Proportion sur les quatre ans des modes de gestion effectués pour chaque région
Ces résultats sont destinés aux gestionnaires. Ont-ils vocation à guider leur pratique ?
C’est l’objectif oui. Les gestionnaires se demandent souvent quelle gestion appliquer en fonction de leur besoin, nous avons maintenant des pistes. Les résultats de cette étude nous permettent aujourd’hui de préconiser une fauche coupée (avec exportation des résidus) non fréquente, annuelle, mais régulière. Ou alors un pâturage pour permettre le développement des espèces prairiales et l’enrichissement du milieu en espèces floristiques diverses.
Mais il n’y a pas de recette miracle, ces pratiques sont à adapter en fonction des prairies et de leur évolution. Il est primordial de prendre en compte le contexte local pour adapter la gestion selon ses besoins et ses objectifs. Pour ce faire nous avons construit des indicateurs (perturbations, de diversité florales etc.) qui mettent en évidence la qualité de chaque prairie. Ces graphiques transmis aux gestionnaires permettent ensuite de mettre en place une gestion qui leur est propre.
Si les gestionnaires et les collectivités les affectionnent, c’est aussi que la prairie possède d’autres atouts. Elle peut s’avérer très esthétique au printemps, durant la floraison. Elles restent par ailleurs peu onéreuses à implanter et entretenir. Mais encore faut-il communiquer auprès des citadins pour obtenir leur consentement. Pour les avoir rencontré plusieurs fois, certains gestionnaires m’ont confié avoir déjà subi le scepticisme des riverains trouvant cela négligé, voire sale… Il faut donc expliquer les bénéfices et développer des activités récréatives comme le pâturage, une pratique en général bien reçue par le public.
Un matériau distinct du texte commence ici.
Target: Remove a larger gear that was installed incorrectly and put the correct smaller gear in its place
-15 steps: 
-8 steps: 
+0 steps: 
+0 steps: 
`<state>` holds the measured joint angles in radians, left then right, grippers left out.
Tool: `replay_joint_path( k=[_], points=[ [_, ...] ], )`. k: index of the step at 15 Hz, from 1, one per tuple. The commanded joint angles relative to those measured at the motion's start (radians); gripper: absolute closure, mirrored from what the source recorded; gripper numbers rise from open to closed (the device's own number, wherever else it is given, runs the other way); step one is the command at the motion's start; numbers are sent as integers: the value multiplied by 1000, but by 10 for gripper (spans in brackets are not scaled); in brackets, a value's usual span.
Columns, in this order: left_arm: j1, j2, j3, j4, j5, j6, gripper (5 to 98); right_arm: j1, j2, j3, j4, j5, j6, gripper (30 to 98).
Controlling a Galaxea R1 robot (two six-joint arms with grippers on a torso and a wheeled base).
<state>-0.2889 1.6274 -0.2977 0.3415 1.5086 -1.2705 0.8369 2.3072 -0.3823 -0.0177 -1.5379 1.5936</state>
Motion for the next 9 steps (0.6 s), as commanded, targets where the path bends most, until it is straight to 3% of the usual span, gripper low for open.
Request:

Un exemple : le projet d’écopâturage de Montreuil, avec ses centaines de chèvres qui viennent chaque année brouter une grande prairie, pour le plus grand plaisir des habitants de la ville.
Ta mission à présent à Vigie-Nature ?
Je me lance dans la rédaction du Bilan Florilèges 2019 que vous recevrez bientôt, dans lequel je vais analyser les données à l’échelle nationale. J’en profite pour remercier tous les participants à Florilèges-prairies urbaines qui m’ont permis de réaliser ce mémoire et d’entamer cette nouvelle mission.